Problem: Nothing but an exact copy of the records below counts as the answer.

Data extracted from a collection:
╔══

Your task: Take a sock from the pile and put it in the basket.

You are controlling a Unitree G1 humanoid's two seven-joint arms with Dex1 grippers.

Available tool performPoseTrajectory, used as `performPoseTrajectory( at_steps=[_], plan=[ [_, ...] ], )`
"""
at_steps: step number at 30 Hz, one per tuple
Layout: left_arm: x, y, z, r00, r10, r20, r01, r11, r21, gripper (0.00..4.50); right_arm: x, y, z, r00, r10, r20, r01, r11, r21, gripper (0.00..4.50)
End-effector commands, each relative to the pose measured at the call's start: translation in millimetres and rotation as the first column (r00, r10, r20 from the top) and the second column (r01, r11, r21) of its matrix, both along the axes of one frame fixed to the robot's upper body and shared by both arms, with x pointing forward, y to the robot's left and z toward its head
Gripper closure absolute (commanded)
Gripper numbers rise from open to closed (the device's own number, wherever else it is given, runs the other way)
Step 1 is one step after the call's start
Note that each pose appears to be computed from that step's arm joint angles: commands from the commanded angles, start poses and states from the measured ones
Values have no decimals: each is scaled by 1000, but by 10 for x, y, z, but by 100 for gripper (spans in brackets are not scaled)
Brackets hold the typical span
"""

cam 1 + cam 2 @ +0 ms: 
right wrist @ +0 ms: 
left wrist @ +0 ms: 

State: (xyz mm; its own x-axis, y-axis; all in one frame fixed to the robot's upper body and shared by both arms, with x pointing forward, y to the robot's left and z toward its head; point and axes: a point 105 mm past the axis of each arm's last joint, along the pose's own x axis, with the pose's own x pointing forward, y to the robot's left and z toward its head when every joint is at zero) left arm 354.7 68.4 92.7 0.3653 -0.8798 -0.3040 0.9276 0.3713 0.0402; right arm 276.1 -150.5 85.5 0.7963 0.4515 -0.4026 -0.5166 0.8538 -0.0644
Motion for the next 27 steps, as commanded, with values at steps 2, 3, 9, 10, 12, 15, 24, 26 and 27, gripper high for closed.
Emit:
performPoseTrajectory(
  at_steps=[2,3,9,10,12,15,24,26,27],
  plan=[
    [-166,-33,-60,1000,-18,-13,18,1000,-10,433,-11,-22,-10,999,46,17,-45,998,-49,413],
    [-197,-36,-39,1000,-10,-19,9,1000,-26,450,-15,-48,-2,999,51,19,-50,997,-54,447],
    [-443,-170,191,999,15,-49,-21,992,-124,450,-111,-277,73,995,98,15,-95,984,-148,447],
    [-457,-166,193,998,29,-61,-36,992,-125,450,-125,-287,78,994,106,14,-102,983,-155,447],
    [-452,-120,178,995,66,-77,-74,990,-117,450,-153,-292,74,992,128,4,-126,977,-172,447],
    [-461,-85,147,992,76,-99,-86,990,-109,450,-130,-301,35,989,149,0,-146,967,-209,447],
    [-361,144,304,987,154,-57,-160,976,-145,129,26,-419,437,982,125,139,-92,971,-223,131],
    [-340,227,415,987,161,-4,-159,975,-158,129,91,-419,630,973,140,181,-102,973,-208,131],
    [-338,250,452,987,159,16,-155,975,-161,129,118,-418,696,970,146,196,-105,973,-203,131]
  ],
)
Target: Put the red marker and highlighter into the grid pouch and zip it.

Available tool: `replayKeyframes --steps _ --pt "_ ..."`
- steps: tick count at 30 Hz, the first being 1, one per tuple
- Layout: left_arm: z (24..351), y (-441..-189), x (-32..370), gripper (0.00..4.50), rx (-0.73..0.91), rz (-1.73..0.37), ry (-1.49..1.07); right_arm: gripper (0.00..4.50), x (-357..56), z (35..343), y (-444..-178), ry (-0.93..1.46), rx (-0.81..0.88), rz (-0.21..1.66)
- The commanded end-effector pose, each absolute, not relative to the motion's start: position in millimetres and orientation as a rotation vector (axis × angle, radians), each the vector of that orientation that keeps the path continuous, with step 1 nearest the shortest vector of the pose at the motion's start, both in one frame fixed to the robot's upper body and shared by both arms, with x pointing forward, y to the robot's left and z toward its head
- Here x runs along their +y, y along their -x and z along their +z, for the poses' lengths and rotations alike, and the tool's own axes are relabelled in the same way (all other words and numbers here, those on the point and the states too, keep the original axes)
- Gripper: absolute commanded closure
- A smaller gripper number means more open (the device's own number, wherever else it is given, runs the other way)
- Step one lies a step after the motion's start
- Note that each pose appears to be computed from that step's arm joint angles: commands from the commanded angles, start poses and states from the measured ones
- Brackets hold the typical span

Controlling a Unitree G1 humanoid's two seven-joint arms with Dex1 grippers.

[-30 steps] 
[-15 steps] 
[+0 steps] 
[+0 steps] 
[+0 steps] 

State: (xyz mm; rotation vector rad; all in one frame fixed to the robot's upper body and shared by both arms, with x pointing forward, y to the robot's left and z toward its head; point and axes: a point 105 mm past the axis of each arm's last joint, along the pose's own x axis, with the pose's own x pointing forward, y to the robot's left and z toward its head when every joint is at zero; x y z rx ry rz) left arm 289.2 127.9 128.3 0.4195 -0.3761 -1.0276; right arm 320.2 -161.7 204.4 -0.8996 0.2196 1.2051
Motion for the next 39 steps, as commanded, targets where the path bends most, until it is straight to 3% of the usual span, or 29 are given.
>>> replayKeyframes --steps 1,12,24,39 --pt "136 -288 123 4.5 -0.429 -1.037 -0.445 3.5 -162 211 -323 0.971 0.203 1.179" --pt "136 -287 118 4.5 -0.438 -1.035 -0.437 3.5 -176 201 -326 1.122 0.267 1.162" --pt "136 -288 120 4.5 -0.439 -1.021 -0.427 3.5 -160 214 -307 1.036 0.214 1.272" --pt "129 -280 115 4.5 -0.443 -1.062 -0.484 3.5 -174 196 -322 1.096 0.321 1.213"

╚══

Solution:
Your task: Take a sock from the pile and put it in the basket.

You are controlling a Unitree G1 humanoid's two seven-joint arms with Dex1 grippers.

Available tool performPoseTrajectory, used as `performPoseTrajectory( at_steps=[_], plan=[ [_, ...] ], )`
"""
at_steps: step number at 30 Hz, one per tuple
Layout: left_arm: x, y, z, r00, r10, r20, r01, r11, r21, gripper (0.00..4.50); right_arm: x, y, z, r00, r10, r20, r01, r11, r21, gripper (0.00..4.50)
End-effector commands, each relative to the pose measured at the call's start: translation in millimetres and rotation as the first column (r00, r10, r20 from the top) and the second column (r01, r11, r21) of its matrix, both along the axes of one frame fixed to the robot's upper body and shared by both arms, with x pointing forward, y to the robot's left and z toward its head
Gripper closure absolute (commanded)
Gripper numbers rise from open to closed (the device's own number, wherever else it is given, runs the other way)
Step 1 is one step after the call's start
Note that each pose appears to be computed from that step's arm joint angles: commands from the commanded angles, start poses and states from the measured ones
Values have no decimals: each is scaled by 1000, but by 10 for x, y, z, but by 100 for gripper (spans in brackets are not scaled)
Brackets hold the typical span
"""

cam 1 + cam 2 @ +0 ms: 
right wrist @ +0 ms: 
left wrist @ +0 ms: 

State: (xyz mm; its own x-axis, y-axis; all in one frame fixed to the robot's upper body and shared by both arms, with x pointing forward, y to the robot's left and z toward its head; point and axes: a point 105 mm past the axis of each arm's last joint, along the pose's own x axis, with the pose's own x pointing forward, y to the robot's left and z toward its head when every joint is at zero) left arm 354.7 68.4 92.7 0.3653 -0.8798 -0.3040 0.9276 0.3713 0.0402; right arm 276.1 -150.5 85.5 0.7963 0.4515 -0.4026 -0.5166 0.8538 -0.0644
Motion for the next 27 steps, as commanded, with values at steps 2, 3, 9, 10, 12, 15, 24, 26 and 27, gripper high for closed.
Emit:
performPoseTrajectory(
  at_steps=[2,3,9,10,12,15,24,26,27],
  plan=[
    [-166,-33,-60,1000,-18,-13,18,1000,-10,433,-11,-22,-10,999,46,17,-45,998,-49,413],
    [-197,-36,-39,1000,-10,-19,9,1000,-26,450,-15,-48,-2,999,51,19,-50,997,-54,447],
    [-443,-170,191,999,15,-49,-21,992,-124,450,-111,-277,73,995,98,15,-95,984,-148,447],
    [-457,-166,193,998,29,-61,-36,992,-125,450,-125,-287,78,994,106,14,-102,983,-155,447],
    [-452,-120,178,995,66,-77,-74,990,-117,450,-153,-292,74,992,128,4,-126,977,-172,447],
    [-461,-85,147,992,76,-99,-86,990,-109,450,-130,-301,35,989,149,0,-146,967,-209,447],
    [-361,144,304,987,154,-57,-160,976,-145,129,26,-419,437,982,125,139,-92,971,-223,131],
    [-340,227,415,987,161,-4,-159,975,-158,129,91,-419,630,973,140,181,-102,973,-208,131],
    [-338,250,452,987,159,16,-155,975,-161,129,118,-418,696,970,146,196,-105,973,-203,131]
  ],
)
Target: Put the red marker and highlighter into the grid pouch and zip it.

Available tool: `replayKeyframes --steps _ --pt "_ ..."`
- steps: tick count at 30 Hz, the first being 1, one per tuple
- Layout: left_arm: z (24..351), y (-441..-189), x (-32..370), gripper (0.00..4.50), rx (-0.73..0.91), rz (-1.73..0.37), ry (-1.49..1.07); right_arm: gripper (0.00..4.50), x (-357..56), z (35..343), y (-444..-178), ry (-0.93..1.46), rx (-0.81..0.88), rz (-0.21..1.66)
- The commanded end-effector pose, each absolute, not relative to the motion's start: position in millimetres and orientation as a rotation vector (axis × angle, radians), each the vector of that orientation that keeps the path continuous, with step 1 nearest the shortest vector of the pose at the motion's start, both in one frame fixed to the robot's upper body and shared by both arms, with x pointing forward, y to the robot's left and z toward its head
- Here x runs along their +y, y along their -x and z along their +z, for the poses' lengths and rotations alike, and the tool's own axes are relabelled in the same way (all other words and numbers here, those on the point and the states too, keep the original axes)
- Gripper: absolute commanded closure
- A smaller gripper number means more open (the device's own number, wherever else it is given, runs the other way)
- Step one lies a step after the motion's start
- Note that each pose appears to be computed from that step's arm joint angles: commands from the commanded angles, start poses and states from the measured ones
- Brackets hold the typical span

Controlling a Unitree G1 humanoid's two seven-joint arms with Dex1 grippers.

[-30 steps] 
[-15 steps] 
[+0 steps] 
[+0 steps] 
[+0 steps] 

State: (xyz mm; rotation vector rad; all in one frame fixed to the robot's upper body and shared by both arms, with x pointing forward, y to the robot's left and z toward its head; point and axes: a point 105 mm past the axis of each arm's last joint, along the pose's own x axis, with the pose's own x pointing forward, y to the robot's left and z toward its head when every joint is at zero; x y z rx ry rz) left arm 289.2 127.9 128.3 0.4195 -0.3761 -1.0276; right arm 320.2 -161.7 204.4 -0.8996 0.2196 1.2051
Motion for the next 39 steps, as commanded, targets where the path bends most, until it is straight to 3% of the usual span, or 29 are given.
>>> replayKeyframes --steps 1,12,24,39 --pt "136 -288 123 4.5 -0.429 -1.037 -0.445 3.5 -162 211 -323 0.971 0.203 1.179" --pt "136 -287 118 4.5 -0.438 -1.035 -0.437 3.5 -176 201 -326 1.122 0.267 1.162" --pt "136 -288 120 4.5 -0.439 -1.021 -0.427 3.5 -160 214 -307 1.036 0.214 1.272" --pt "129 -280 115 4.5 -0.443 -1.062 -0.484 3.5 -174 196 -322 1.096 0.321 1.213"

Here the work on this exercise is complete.